— Assigned task —
Every single entry must be reproduced precisely.
═════ Task inputs
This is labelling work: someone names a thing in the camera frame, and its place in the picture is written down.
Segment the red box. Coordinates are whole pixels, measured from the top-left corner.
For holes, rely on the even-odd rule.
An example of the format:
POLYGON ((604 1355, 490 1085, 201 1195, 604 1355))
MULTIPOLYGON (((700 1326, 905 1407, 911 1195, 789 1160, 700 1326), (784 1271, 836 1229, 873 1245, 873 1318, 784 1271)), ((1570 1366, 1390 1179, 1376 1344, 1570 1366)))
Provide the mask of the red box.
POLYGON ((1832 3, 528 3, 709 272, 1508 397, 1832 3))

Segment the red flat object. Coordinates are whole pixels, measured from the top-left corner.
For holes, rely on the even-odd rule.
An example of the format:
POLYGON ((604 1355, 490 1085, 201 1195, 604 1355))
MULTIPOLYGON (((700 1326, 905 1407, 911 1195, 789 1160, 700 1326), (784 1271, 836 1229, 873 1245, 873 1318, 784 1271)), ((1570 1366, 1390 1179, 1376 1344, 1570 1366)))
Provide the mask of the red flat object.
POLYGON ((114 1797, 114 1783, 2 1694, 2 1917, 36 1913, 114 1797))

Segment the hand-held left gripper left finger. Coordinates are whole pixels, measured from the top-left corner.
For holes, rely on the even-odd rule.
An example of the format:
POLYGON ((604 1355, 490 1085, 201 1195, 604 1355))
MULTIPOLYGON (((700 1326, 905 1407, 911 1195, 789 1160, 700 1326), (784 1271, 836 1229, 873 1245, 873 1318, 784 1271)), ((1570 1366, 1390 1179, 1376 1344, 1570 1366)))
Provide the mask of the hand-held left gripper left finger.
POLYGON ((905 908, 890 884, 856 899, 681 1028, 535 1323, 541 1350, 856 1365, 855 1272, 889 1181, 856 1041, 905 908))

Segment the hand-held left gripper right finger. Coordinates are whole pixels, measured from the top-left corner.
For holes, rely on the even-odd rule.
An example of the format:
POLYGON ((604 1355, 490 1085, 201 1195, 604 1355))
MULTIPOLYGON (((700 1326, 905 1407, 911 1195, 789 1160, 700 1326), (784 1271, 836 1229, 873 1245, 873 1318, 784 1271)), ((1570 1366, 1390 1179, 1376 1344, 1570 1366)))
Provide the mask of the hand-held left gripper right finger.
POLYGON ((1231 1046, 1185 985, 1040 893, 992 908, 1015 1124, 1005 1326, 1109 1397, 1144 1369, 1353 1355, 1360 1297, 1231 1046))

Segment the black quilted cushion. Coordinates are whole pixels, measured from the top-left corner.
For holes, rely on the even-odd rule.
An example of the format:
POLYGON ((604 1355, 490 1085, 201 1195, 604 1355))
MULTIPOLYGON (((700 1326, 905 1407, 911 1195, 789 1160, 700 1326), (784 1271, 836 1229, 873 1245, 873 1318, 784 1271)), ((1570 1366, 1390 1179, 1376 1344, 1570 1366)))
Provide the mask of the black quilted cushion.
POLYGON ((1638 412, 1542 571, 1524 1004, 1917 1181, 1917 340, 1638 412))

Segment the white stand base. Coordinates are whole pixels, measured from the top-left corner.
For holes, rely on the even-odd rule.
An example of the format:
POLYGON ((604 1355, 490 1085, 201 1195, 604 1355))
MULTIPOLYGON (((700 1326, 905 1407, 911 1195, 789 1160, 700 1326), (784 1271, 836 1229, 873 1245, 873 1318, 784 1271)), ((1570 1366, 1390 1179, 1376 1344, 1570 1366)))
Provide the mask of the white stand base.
══════════
— Reply —
This is labelling work: someone names a thing in the camera frame, and its place in the picture is written down.
Segment the red box. Coordinates are whole pixels, measured from the top-left corner.
For holes, rely on the even-odd rule.
An example of the format:
POLYGON ((604 1355, 490 1085, 201 1195, 604 1355))
MULTIPOLYGON (((700 1326, 905 1407, 911 1195, 789 1160, 700 1326), (784 1271, 836 1229, 873 1245, 873 1318, 784 1271)), ((1570 1366, 1390 1179, 1376 1344, 1570 1366)))
Provide the mask of the red box.
POLYGON ((1832 3, 528 3, 709 272, 1508 397, 1832 3))

Segment the red flat object. Coordinates are whole pixels, measured from the top-left corner.
For holes, rely on the even-odd rule.
An example of the format:
POLYGON ((604 1355, 490 1085, 201 1195, 604 1355))
MULTIPOLYGON (((700 1326, 905 1407, 911 1195, 789 1160, 700 1326), (784 1271, 836 1229, 873 1245, 873 1318, 784 1271)), ((1570 1366, 1390 1179, 1376 1344, 1570 1366)))
Provide the mask of the red flat object.
POLYGON ((114 1797, 114 1783, 2 1694, 2 1917, 36 1913, 114 1797))

Segment the hand-held left gripper left finger. Coordinates are whole pixels, measured from the top-left corner.
For holes, rely on the even-odd rule.
An example of the format:
POLYGON ((604 1355, 490 1085, 201 1195, 604 1355))
MULTIPOLYGON (((700 1326, 905 1407, 911 1195, 789 1160, 700 1326), (784 1271, 836 1229, 873 1245, 873 1318, 784 1271)), ((1570 1366, 1390 1179, 1376 1344, 1570 1366)))
Provide the mask of the hand-held left gripper left finger.
POLYGON ((905 908, 890 884, 856 899, 681 1028, 535 1323, 541 1350, 856 1365, 855 1272, 889 1181, 856 1041, 905 908))

Segment the hand-held left gripper right finger. Coordinates are whole pixels, measured from the top-left corner.
For holes, rely on the even-odd rule.
An example of the format:
POLYGON ((604 1355, 490 1085, 201 1195, 604 1355))
MULTIPOLYGON (((700 1326, 905 1407, 911 1195, 789 1160, 700 1326), (784 1271, 836 1229, 873 1245, 873 1318, 784 1271)), ((1570 1366, 1390 1179, 1376 1344, 1570 1366)))
Provide the mask of the hand-held left gripper right finger.
POLYGON ((1231 1046, 1185 985, 1040 893, 992 908, 1015 1124, 1005 1326, 1109 1397, 1144 1369, 1353 1355, 1360 1297, 1231 1046))

Segment the black quilted cushion. Coordinates are whole pixels, measured from the top-left corner.
For holes, rely on the even-odd rule.
An example of the format:
POLYGON ((604 1355, 490 1085, 201 1195, 604 1355))
MULTIPOLYGON (((700 1326, 905 1407, 911 1195, 789 1160, 700 1326), (784 1271, 836 1229, 873 1245, 873 1318, 784 1271)), ((1570 1366, 1390 1179, 1376 1344, 1570 1366)))
Provide the mask of the black quilted cushion.
POLYGON ((1638 412, 1542 571, 1524 1004, 1917 1181, 1917 340, 1638 412))

Segment the white stand base. Coordinates are whole pixels, measured from the top-left corner.
For holes, rely on the even-odd rule.
An example of the format:
POLYGON ((604 1355, 490 1085, 201 1195, 604 1355))
MULTIPOLYGON (((700 1326, 905 1407, 911 1195, 789 1160, 700 1326), (784 1271, 836 1229, 873 1245, 873 1318, 784 1271)), ((1570 1366, 1390 1179, 1376 1344, 1570 1366)))
Provide the mask of the white stand base.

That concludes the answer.